◆ **EXERCISE MATERIALS**

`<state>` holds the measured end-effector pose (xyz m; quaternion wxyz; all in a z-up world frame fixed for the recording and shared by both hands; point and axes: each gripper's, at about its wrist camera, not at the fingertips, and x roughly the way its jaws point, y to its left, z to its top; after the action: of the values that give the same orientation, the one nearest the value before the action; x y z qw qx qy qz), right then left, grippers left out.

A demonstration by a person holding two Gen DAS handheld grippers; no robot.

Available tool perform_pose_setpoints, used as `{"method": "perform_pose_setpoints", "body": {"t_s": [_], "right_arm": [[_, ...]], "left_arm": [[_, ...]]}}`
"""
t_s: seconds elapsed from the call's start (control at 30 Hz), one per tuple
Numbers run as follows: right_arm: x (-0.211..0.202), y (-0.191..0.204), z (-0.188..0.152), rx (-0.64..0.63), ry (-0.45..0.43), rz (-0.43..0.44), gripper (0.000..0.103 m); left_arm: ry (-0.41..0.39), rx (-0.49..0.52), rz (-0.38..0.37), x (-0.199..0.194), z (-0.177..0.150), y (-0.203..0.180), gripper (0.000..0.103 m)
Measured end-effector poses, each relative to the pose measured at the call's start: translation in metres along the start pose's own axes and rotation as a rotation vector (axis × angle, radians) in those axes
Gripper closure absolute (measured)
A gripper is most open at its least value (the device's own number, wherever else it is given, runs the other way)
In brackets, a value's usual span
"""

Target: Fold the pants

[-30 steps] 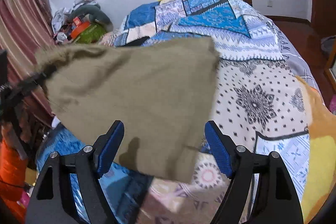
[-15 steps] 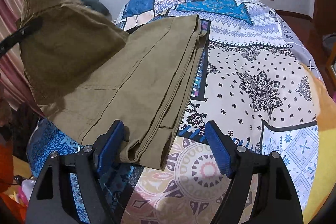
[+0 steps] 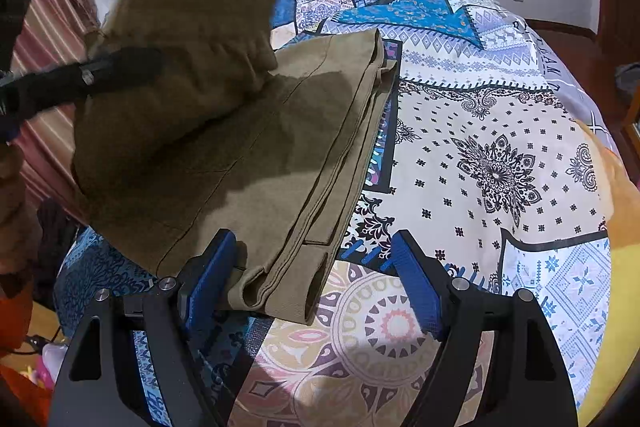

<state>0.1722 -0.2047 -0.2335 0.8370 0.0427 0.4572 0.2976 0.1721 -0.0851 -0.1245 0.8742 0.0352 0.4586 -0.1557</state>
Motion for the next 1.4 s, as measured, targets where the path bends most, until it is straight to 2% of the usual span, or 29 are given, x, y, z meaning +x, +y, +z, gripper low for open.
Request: {"method": "perform_pose_setpoints", "body": {"t_s": [0.1, 0.13, 0.17, 0.23, 0.3, 0.4, 0.47, 0.6, 0.73, 0.87, 1.03, 1.2, 1.4], "right_arm": [[-0.002, 0.001, -0.001, 0.004, -0.009, -0.001, 0.027], [-0.003, 0.001, -0.002, 0.006, -0.013, -0.004, 0.027], [-0.005, 0.002, -0.002, 0.005, -0.017, -0.01, 0.027], [-0.009, 0.005, -0.003, -0.004, -0.023, -0.021, 0.026], [-0.015, 0.008, -0.003, -0.017, -0.032, -0.026, 0.026], [-0.026, 0.011, -0.002, -0.017, -0.055, -0.025, 0.026], [-0.034, 0.013, 0.0, -0.016, -0.072, -0.028, 0.026], [-0.044, 0.017, 0.007, -0.014, -0.116, -0.032, 0.026], [-0.042, 0.017, 0.017, 0.007, -0.152, -0.024, 0.024], [-0.027, 0.013, 0.025, 0.041, -0.141, -0.011, 0.024], [-0.003, 0.015, 0.025, 0.018, -0.085, -0.028, 0.024], [0.001, 0.007, 0.021, 0.029, -0.083, -0.009, 0.022], [0.003, 0.0, 0.024, 0.056, -0.081, -0.015, 0.021]], "left_arm": [[0.028, 0.05, 0.017, 0.003, -0.004, -0.006, 0.076], [0.033, 0.055, 0.006, 0.002, -0.006, -0.007, 0.067], [0.036, 0.051, -0.012, 0.002, -0.008, -0.007, 0.053], [0.017, 0.021, -0.065, -0.004, -0.01, -0.004, 0.04], [-0.011, 0.02, -0.051, -0.012, -0.01, -0.002, 0.038], [-0.056, 0.027, 0.012, -0.025, -0.008, 0.006, 0.034], [-0.078, 0.02, 0.051, -0.031, -0.006, 0.017, 0.027], [-0.097, -0.009, 0.141, -0.035, -0.002, 0.05, 0.026], [-0.101, -0.043, 0.214, -0.03, 0.006, 0.087, 0.02], [-0.077, -0.062, 0.283, -0.011, 0.022, 0.121, 0.019], [-0.003, -0.088, 0.294, 0.037, 0.048, 0.155, 0.019], [0.094, -0.048, 0.351, 0.1, 0.066, 0.166, 0.018], [0.221, -0.051, 0.37, 0.167, 0.062, 0.173, 0.018]]}}
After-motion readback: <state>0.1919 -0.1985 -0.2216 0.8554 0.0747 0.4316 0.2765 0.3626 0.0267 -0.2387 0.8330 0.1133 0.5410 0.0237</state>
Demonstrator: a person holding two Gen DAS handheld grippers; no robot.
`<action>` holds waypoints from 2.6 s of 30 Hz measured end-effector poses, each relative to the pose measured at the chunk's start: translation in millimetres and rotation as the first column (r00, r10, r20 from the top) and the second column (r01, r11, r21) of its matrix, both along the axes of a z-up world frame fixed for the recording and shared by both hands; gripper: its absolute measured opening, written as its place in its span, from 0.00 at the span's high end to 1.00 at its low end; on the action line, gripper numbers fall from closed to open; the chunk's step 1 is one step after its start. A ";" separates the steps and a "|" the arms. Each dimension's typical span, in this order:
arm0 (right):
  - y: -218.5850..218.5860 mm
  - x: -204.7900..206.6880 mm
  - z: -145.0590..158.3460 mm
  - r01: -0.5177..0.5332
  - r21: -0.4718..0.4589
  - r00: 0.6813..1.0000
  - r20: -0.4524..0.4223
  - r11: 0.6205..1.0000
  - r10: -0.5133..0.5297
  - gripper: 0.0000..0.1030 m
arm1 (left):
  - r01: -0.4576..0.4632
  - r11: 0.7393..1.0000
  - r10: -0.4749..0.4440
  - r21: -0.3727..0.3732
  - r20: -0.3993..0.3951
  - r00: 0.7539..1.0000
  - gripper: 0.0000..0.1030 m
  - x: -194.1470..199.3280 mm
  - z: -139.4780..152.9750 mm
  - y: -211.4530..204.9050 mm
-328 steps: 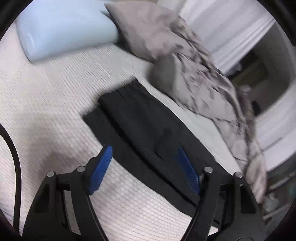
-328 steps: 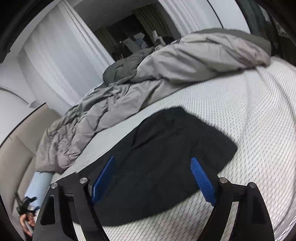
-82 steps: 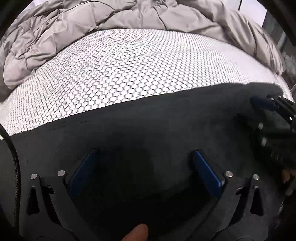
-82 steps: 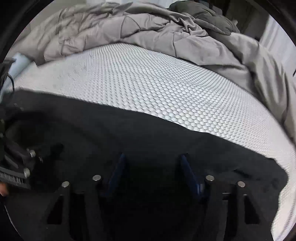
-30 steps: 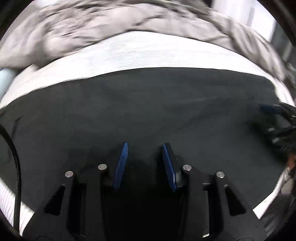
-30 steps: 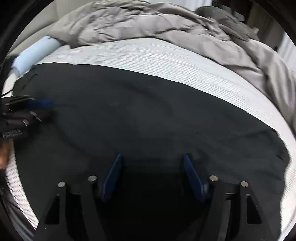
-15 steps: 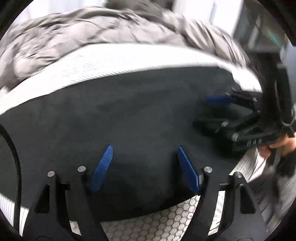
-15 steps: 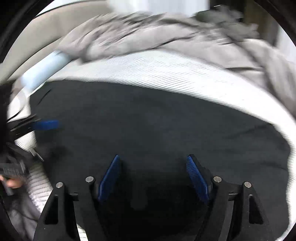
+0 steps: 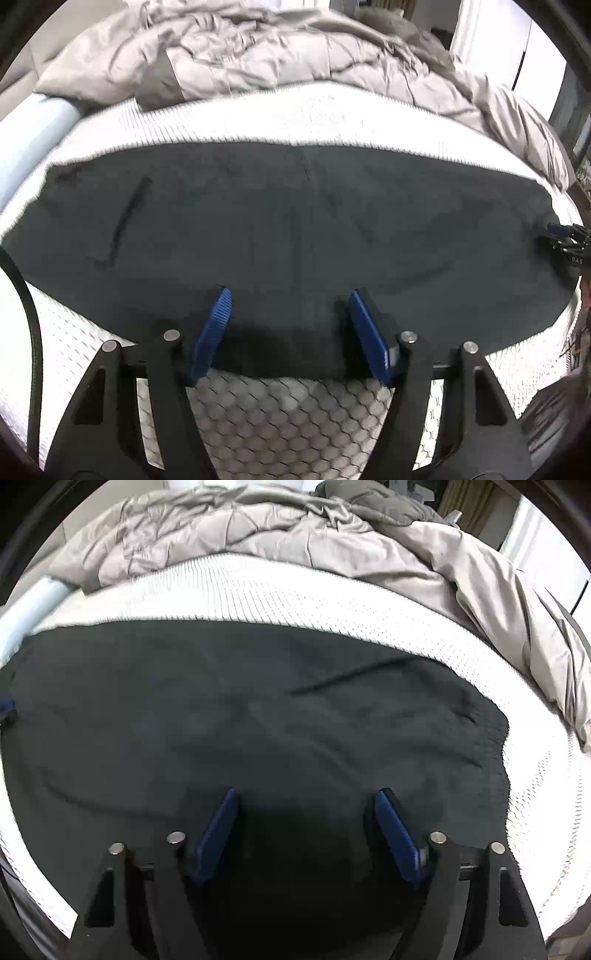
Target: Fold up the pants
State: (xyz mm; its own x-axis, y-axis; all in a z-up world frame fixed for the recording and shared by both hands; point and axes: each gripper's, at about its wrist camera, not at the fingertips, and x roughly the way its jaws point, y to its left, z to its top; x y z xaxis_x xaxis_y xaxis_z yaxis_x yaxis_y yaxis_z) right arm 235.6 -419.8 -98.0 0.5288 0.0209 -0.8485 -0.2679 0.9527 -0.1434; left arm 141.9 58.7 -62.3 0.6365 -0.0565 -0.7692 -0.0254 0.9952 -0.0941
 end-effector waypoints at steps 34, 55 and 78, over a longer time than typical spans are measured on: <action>118.6 17.3 -13.1 -0.209 0.081 0.977 -0.021 0.975 0.211 0.29 | -0.136 0.988 0.144 0.076 -0.110 0.983 0.86 126.2 -14.9 86.3; 121.1 20.9 -14.9 -0.214 0.085 0.976 -0.026 0.973 0.217 0.29 | -0.235 0.967 0.243 0.103 -0.067 0.968 0.89 73.0 5.3 217.2; 120.9 -3.2 -2.9 -0.283 0.124 0.957 -0.030 0.951 0.289 0.28 | -0.009 0.998 0.008 -0.056 -0.028 1.000 0.43 76.7 29.5 50.8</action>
State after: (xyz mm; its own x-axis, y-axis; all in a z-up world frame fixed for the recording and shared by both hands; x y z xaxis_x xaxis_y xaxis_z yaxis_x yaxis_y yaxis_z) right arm 232.4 -298.9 -100.8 0.4453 0.2659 -0.8550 -0.5351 0.8446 -0.0160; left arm 218.6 109.6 -32.8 0.6156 -0.0944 -0.7824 -0.0371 0.9882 -0.1485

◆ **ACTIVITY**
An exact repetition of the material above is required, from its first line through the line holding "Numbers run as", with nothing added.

◆ **WORKED SOLUTION**
`<state>` holds the measured end-effector pose (xyz m; quaternion wxyz; all in a z-up world frame fixed for the recording and shared by both hands; point and axes: each gripper's, at about its wrist camera, not at the fingertips, and x roughly the way its jaws point, y to its left, z to its top; after the action: of the values that give the same orientation, the one nearest the value before the action; x y z qw qx qy qz), right then left, grippers left out.

A demonstration by a person holding two Gen DAS handheld grippers; no robot.

Available tool perform_pose_setpoints, used as `{"method": "perform_pose_setpoints", "body": {"t_s": [_], "right_arm": [[_, ...]], "left_arm": [[_, ...]]}}`
"""
t_s: seconds elapsed from the call's start (control at 30 Hz), one per tuple
Numbers run as follows: right_arm: x (-0.211..0.202), y (-0.191..0.204), z (-0.188..0.152), rx (-0.64..0.63), ry (-0.45..0.43), rz (-0.43..0.44), gripper (0.000..0.103 m); left_arm: ry (-0.41..0.39), rx (-0.49..0.52), rz (-0.38..0.37), x (-0.199..0.194), z (-0.177..0.150), y (-0.203..0.180), gripper (0.000..0.103 m)

No more output is expected.